• [GOAL OF THE EXERCISE]: A verbatim reproduction of the lines below, from the line containing "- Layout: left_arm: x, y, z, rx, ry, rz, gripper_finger" through the line containing "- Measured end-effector", both ends included, is the whole required output.

------------

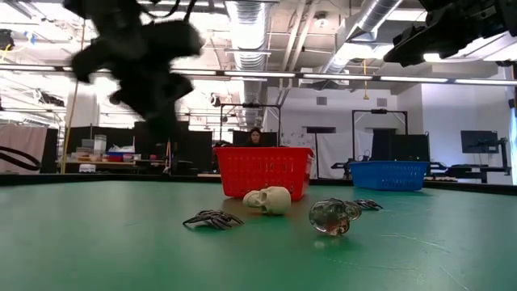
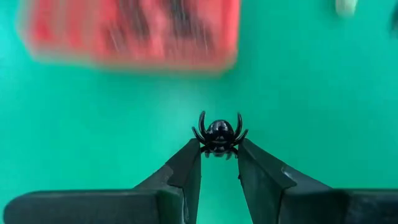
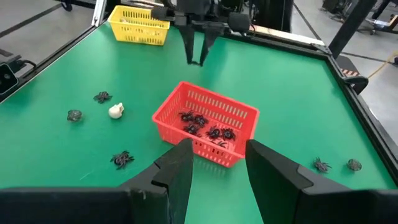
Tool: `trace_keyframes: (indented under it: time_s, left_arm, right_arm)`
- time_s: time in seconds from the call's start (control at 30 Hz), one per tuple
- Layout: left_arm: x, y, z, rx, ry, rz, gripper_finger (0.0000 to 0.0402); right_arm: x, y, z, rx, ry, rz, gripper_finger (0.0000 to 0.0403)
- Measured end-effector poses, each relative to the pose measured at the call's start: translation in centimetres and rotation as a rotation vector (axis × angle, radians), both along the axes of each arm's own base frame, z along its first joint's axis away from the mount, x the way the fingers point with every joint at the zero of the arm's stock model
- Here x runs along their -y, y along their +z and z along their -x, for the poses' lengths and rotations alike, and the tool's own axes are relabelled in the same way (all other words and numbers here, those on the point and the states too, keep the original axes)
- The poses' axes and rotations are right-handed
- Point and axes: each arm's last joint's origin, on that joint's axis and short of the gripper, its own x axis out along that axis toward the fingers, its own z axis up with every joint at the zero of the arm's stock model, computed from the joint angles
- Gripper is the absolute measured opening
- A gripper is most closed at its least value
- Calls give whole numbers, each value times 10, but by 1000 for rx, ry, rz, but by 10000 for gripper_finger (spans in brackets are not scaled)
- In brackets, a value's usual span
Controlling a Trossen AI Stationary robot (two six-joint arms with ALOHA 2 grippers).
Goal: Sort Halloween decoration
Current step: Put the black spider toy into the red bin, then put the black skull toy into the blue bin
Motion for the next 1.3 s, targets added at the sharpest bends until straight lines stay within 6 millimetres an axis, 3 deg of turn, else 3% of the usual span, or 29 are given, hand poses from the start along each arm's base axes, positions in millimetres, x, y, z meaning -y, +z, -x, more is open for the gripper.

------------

• [RESPONSE]:
- Layout: left_arm: x, y, z, rx, ry, rz, gripper_finger (0.0000 to 0.0402); right_arm: x, y, z, rx, ry, rz, gripper_finger (0.0000 to 0.0403)
- Measured end-effector poses, each relative to the pose measured at the call's start: translation in centimetres and rotation as a rotation vector (axis × angle, radians), both along the axes of each arm's own base frame, z along its first joint's axis away from the mount, x the way the fingers point with every joint at the zero of the arm's stock model

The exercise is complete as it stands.